YOUR TASK: Nothing should be output except the lines from the top of the material below through the line that contains "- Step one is", each exactly as written.

INFORMATION GIVEN:
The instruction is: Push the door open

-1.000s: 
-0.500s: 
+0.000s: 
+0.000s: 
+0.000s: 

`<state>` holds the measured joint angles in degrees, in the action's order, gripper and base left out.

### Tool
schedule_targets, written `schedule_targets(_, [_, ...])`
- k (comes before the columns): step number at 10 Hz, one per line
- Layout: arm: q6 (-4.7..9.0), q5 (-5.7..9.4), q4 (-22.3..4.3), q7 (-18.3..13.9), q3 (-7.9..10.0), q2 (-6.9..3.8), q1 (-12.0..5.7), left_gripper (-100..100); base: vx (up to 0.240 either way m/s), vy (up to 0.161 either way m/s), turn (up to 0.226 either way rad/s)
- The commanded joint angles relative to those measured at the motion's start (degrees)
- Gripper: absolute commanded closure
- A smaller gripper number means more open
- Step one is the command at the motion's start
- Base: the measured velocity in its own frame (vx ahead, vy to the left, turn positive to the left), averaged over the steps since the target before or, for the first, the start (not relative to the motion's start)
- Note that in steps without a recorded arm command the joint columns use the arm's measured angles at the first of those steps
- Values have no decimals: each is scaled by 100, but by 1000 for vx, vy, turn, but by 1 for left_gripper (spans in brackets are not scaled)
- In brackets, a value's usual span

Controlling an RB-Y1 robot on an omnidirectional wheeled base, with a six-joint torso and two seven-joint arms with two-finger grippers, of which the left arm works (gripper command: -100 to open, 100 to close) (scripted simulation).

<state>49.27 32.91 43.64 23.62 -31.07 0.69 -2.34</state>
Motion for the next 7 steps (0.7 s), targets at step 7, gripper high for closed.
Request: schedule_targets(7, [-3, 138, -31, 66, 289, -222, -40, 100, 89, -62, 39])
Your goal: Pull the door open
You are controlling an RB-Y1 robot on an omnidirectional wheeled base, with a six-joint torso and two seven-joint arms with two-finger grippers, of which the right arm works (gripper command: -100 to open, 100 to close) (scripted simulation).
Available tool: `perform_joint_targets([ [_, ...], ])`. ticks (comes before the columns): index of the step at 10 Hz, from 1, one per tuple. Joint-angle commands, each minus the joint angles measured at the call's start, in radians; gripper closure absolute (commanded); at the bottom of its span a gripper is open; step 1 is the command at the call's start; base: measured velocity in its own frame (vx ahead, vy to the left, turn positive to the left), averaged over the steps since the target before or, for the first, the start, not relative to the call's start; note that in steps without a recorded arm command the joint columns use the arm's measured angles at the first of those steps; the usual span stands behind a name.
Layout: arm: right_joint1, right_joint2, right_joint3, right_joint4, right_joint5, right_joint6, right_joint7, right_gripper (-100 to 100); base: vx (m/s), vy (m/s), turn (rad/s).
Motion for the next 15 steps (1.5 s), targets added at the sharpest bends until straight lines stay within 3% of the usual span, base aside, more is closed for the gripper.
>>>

RESULT FOR THIS TASK:
The instruction is: Push the door open

-1.000s: 
-0.500s: 
+0.000s: 
+0.000s: 
+0.000s: 

`<state>` holds the measured joint angles in degrees, in the action's order, gripper and base left out.

### Tool
schedule_targets, written `schedule_targets(_, [_, ...])`
- k (comes before the columns): step number at 10 Hz, one per line
- Layout: arm: q6 (-4.7..9.0), q5 (-5.7..9.4), q4 (-22.3..4.3), q7 (-18.3..13.9), q3 (-7.9..10.0), q2 (-6.9..3.8), q1 (-12.0..5.7), left_gripper (-100..100); base: vx (up to 0.240 either way m/s), vy (up to 0.161 either way m/s), turn (up to 0.226 either way rad/s)
- The commanded joint angles relative to those measured at the motion's start (degrees)
- Gripper: absolute commanded closure
- A smaller gripper number means more open
- Step one is the command at the motion's start

Nothing else belongs to this exercise.